**Work to complete:** Once the line containing "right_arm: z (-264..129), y" has been copied, stop; copy every line before it exactly, beginning with the first line of the material below.

**Data excerpt:**
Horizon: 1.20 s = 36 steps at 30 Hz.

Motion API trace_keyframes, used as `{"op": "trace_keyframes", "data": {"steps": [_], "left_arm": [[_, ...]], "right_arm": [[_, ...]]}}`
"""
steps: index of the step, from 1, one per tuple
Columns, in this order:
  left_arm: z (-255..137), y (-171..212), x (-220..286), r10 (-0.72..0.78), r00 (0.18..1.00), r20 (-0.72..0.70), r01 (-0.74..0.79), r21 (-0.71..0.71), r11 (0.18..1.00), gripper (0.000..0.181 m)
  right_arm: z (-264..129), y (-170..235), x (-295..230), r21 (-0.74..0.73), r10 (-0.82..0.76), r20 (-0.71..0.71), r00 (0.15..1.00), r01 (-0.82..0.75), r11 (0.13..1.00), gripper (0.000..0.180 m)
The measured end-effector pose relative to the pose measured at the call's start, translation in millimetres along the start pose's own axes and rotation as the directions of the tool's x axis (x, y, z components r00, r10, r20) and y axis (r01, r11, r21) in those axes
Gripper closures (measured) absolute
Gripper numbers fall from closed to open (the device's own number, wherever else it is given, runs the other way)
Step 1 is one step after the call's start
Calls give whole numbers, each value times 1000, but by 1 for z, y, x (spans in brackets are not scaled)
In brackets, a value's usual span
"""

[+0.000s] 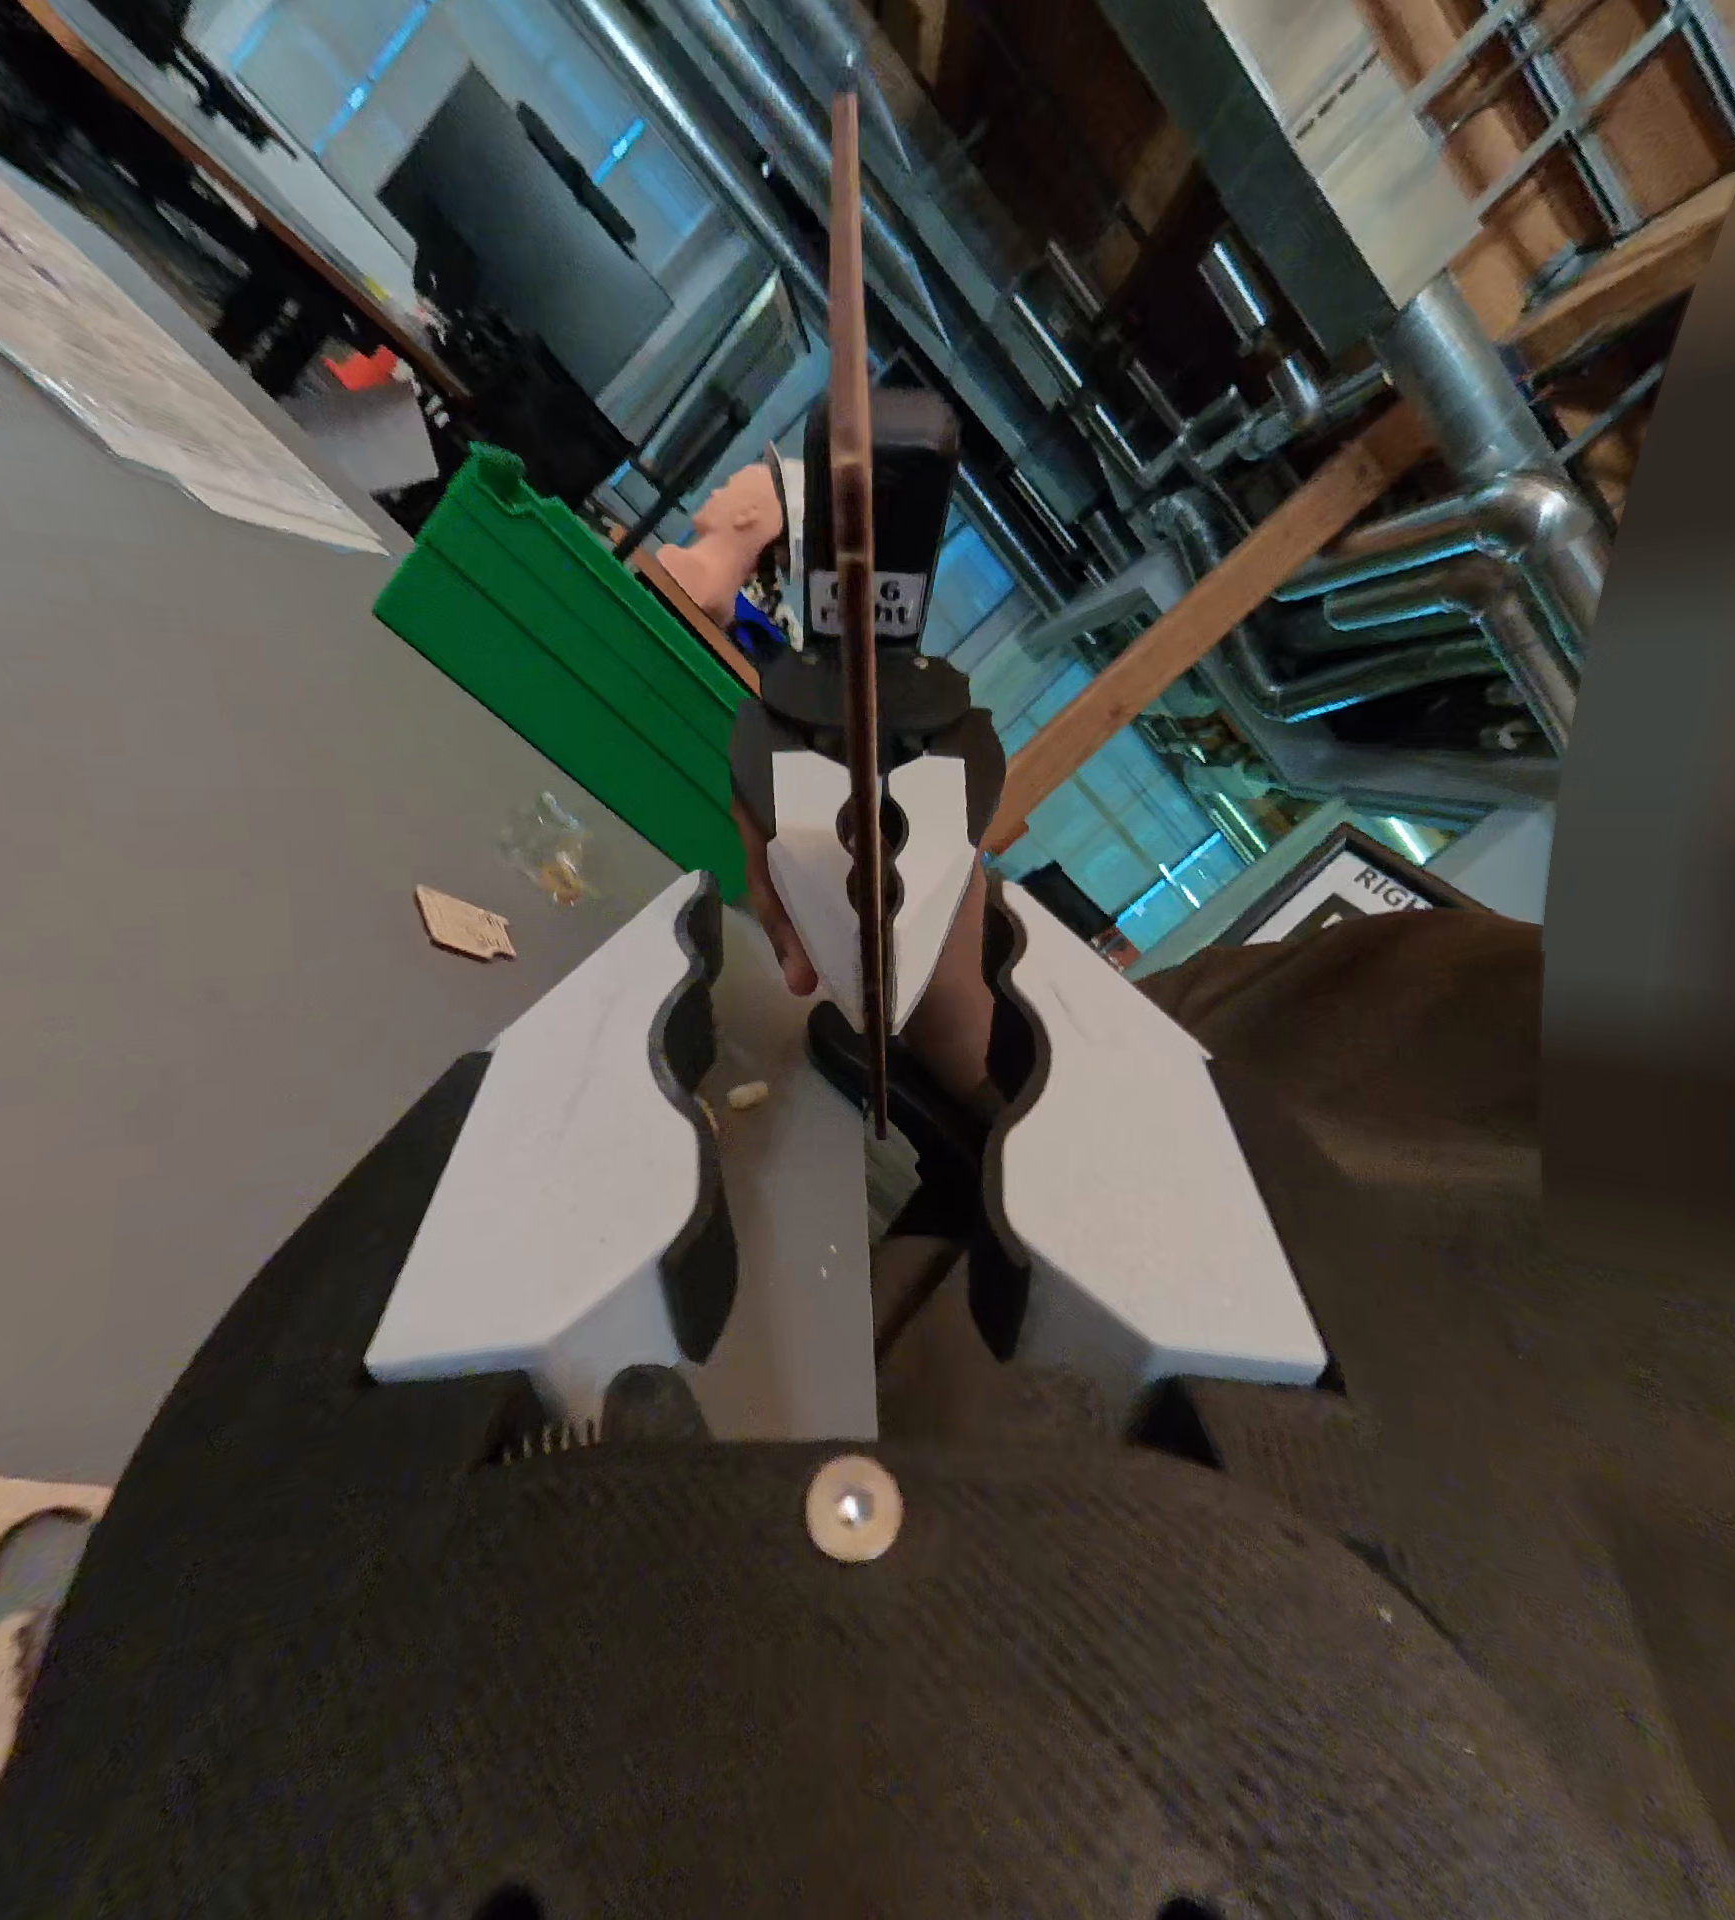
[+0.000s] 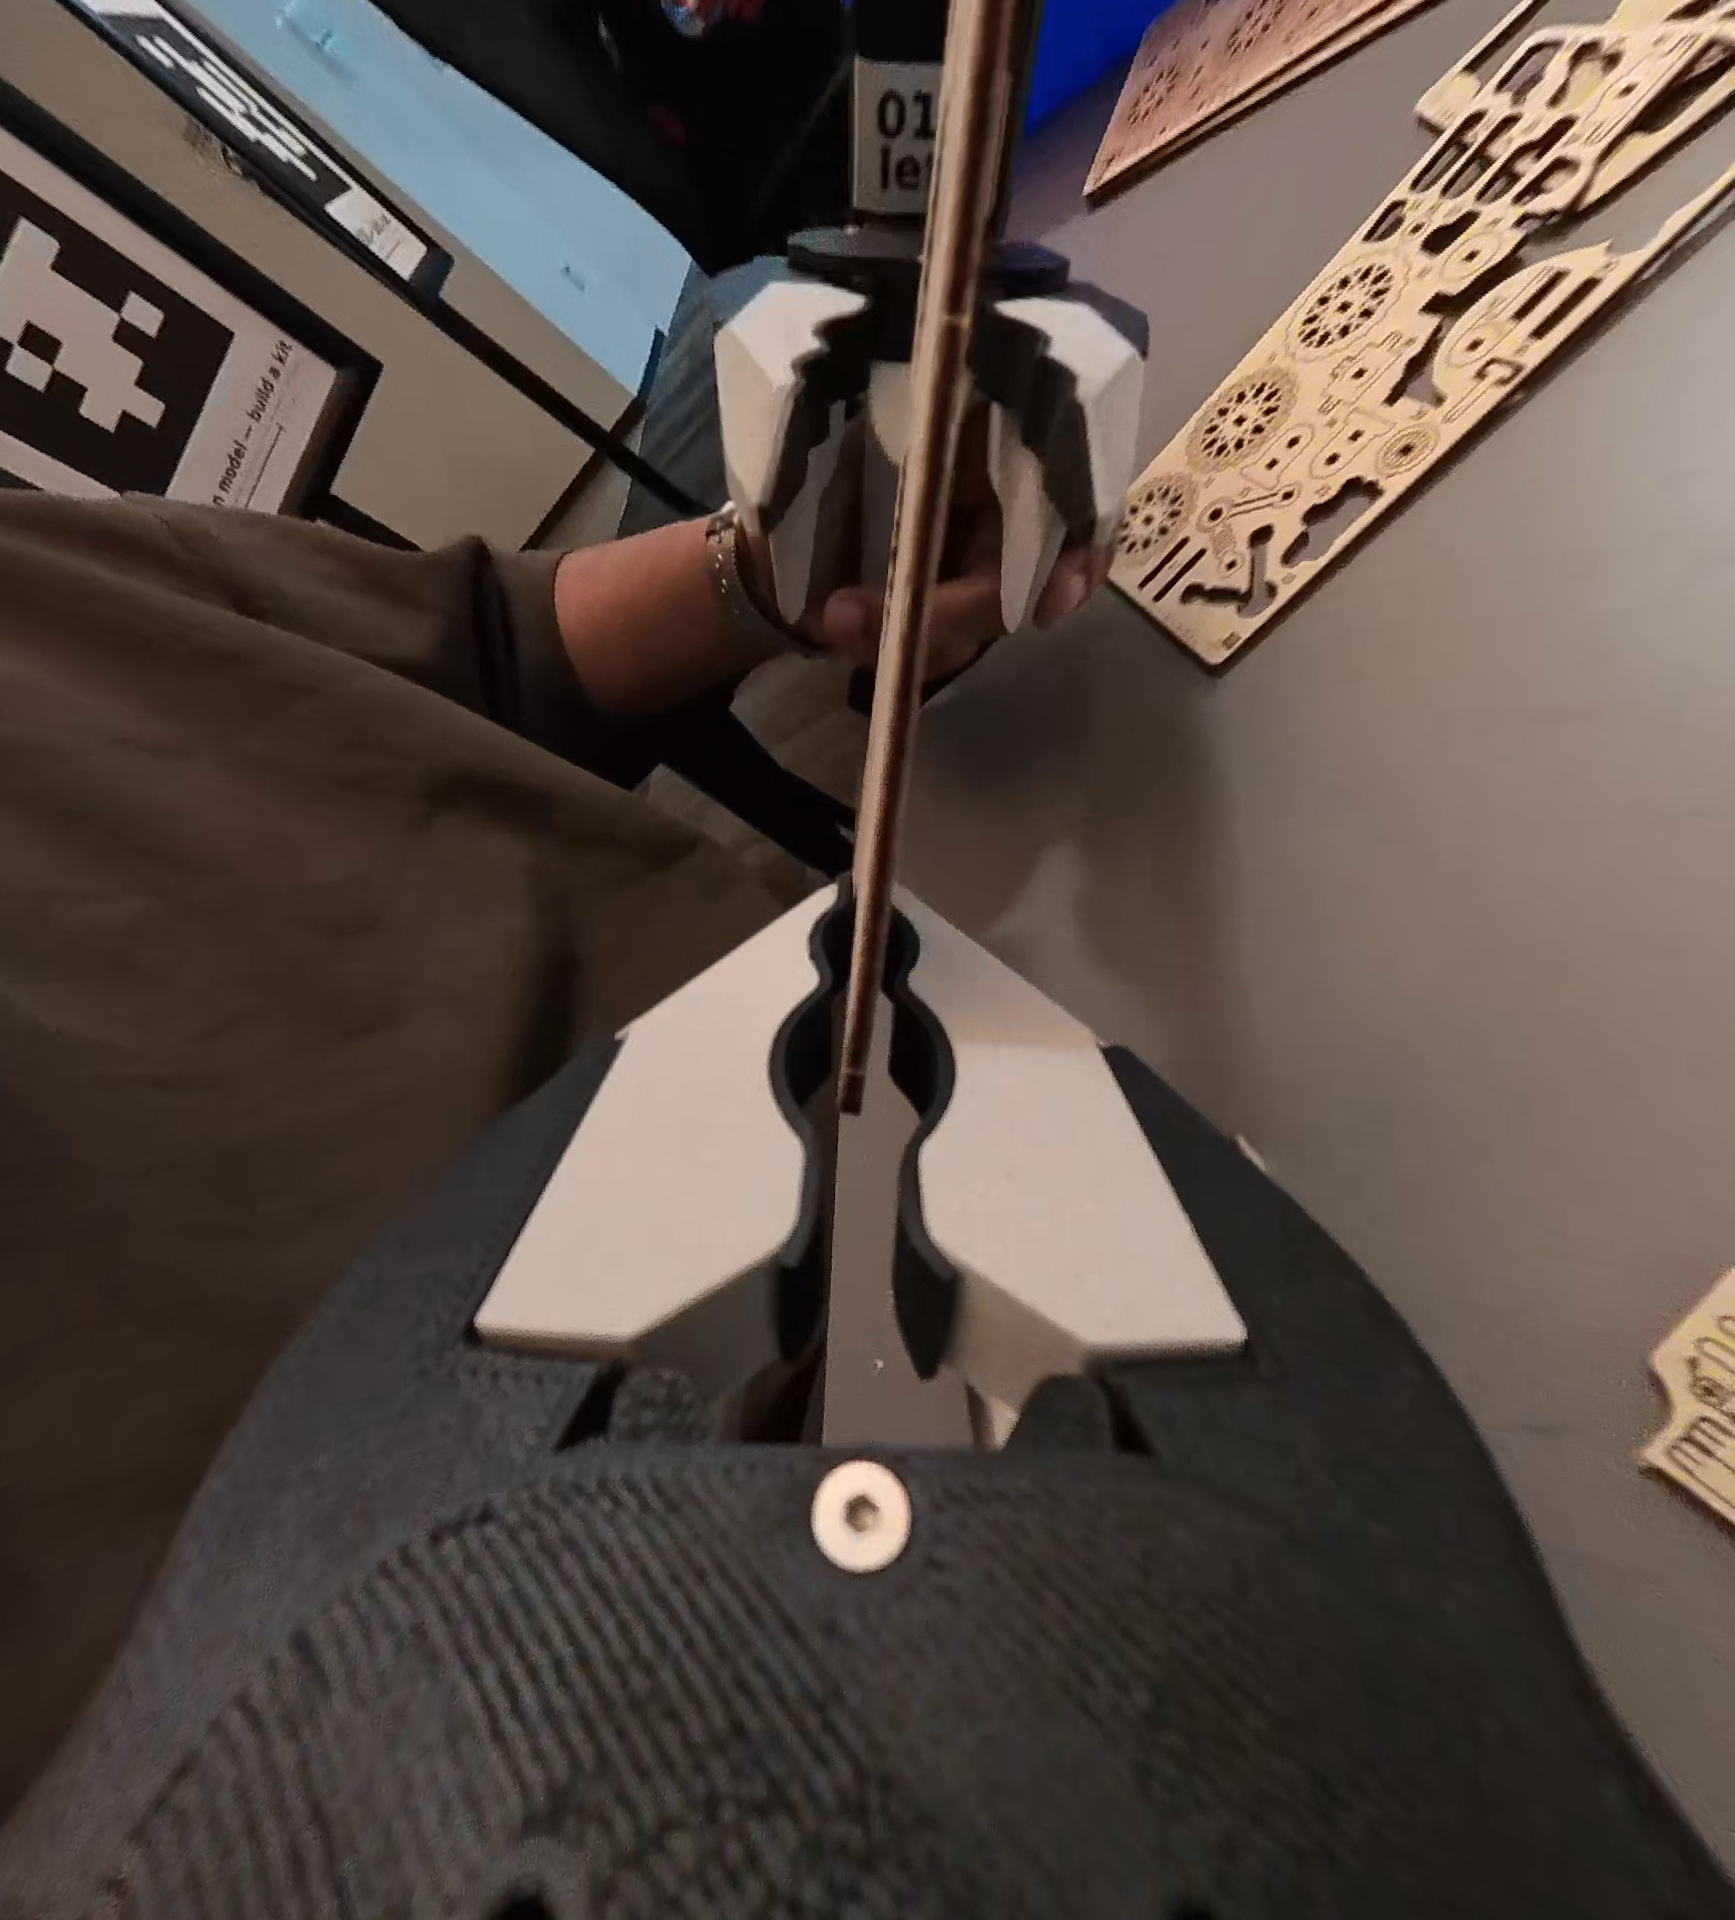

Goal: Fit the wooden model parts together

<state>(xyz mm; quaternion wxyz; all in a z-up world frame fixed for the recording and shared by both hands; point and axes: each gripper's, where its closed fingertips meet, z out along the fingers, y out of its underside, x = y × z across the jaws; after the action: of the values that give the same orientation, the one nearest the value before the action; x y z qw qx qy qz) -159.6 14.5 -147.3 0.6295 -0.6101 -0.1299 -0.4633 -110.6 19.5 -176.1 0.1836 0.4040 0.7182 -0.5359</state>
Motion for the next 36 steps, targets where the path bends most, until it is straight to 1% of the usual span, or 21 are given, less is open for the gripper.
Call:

**Exercise output:**
Horizon: 1.20 s = 36 steps at 30 Hz.

Motion API trace_keyframes, used as `{"op": "trace_keyframes", "data": {"steps": [_], "left_arm": [[_, ...]], "right_arm": [[_, ...]]}}`
"""
steps: index of the step, from 1, one per tuple
Columns, in this order:
  left_arm: z (-255..137), y (-171..212), x (-220..286), r10 (-0.72..0.78), r00 (0.18..1.00), r20 (-0.72..0.70), r01 (-0.74..0.79), r21 (-0.71..0.71), r11 (0.18..1.00), gripper (0.000..0.181 m)
  right_arm: z (-264..129), y (-170..235), x (-295..230), r21 (-0.74..0.73), r10 (-0.82..0.76), r20 (-0.71..0.71), r00 (0.15..1.00), r01 (-0.82..0.75), r11 (0.13..1.00), gripper (0.000..0.180 m)

Work on this exercise is now finished.